REQUIRED ACTION:
The copy must hold exactly the lines from the one with "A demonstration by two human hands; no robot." through the end of the listing below, and nothing else, with no pictures.
+--
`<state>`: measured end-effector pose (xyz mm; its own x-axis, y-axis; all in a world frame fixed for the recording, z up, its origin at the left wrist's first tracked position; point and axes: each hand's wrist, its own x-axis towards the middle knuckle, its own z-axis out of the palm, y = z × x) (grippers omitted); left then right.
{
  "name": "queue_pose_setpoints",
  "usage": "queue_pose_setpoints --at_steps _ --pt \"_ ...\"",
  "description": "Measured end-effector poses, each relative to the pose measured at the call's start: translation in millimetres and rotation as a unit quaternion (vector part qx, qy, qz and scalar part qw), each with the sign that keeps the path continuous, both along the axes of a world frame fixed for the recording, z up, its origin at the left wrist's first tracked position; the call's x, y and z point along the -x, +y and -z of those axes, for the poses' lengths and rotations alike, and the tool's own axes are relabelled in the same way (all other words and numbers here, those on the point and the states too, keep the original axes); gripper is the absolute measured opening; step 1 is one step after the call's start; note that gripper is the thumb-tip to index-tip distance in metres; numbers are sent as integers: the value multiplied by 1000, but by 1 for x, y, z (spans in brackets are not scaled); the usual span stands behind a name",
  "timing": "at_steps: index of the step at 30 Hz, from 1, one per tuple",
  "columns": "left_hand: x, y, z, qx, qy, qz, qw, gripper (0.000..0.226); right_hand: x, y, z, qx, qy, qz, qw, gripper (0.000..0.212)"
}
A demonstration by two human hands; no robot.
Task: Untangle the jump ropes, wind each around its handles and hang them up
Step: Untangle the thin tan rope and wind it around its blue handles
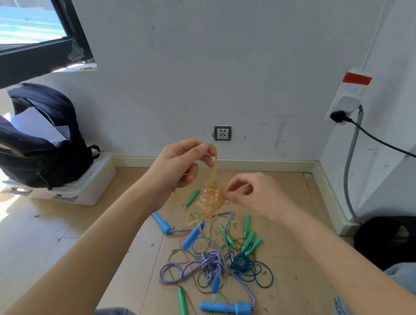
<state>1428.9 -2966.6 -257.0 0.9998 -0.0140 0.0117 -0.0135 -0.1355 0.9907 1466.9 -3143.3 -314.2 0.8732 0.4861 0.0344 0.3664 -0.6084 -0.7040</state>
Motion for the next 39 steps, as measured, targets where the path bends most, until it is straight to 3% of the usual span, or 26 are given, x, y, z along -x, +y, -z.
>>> queue_pose_setpoints --at_steps 4,7,9,11,13,14,17,20,28,33,39 --pt "0 2 2 23 10 18 1000 22 6 6 -5 -10 89 -66 994 68" --pt "-4 1 5 76 7 21 997 21 11 12 -4 -35 117 -123 985 49" --pt "-7 2 8 63 20 -32 997 16 10 12 -5 -68 112 -87 988 35" --pt "-11 4 16 -79 32 -114 990 16 7 9 -8 -132 141 -15 981 26" --pt "-11 8 25 -266 28 -168 949 41 4 4 -11 -206 180 48 961 20" --pt "-10 8 26 -292 14 -179 939 47 2 1 -13 -233 193 70 951 19" --pt "-6 3 24 -192 9 -99 976 37 2 -2 -17 -283 222 72 930 19" --pt "-4 -10 28 -144 11 22 989 21 6 -1 -19 -307 244 -3 920 18" --pt "-11 -5 35 -63 94 -32 993 16 2 -2 -17 -330 241 82 909 16" --pt "-13 19 31 84 138 -103 982 11 -5 -14 -20 -375 224 198 878 21" --pt "-16 19 36 40 156 -146 976 19 -5 -12 -16 -357 191 250 880 23"
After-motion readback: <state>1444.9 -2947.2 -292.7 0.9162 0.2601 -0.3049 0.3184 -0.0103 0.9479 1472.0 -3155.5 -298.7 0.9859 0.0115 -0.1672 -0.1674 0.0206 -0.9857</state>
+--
REPLY:
A demonstration by two human hands; no robot.
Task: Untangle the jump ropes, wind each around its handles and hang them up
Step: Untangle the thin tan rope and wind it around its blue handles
<state>1428.9 -2966.6 -257.0 0.9998 -0.0140 0.0117 -0.0135 -0.1355 0.9907 1466.9 -3143.3 -314.2 0.8732 0.4861 0.0344 0.3664 -0.6084 -0.7040</state>
Motion for the next 39 steps, as measured, targets where the path bends most, until it is straight to 3% of the usual span, or 26 are given, x, y, z along -x, +y, -z.
>>> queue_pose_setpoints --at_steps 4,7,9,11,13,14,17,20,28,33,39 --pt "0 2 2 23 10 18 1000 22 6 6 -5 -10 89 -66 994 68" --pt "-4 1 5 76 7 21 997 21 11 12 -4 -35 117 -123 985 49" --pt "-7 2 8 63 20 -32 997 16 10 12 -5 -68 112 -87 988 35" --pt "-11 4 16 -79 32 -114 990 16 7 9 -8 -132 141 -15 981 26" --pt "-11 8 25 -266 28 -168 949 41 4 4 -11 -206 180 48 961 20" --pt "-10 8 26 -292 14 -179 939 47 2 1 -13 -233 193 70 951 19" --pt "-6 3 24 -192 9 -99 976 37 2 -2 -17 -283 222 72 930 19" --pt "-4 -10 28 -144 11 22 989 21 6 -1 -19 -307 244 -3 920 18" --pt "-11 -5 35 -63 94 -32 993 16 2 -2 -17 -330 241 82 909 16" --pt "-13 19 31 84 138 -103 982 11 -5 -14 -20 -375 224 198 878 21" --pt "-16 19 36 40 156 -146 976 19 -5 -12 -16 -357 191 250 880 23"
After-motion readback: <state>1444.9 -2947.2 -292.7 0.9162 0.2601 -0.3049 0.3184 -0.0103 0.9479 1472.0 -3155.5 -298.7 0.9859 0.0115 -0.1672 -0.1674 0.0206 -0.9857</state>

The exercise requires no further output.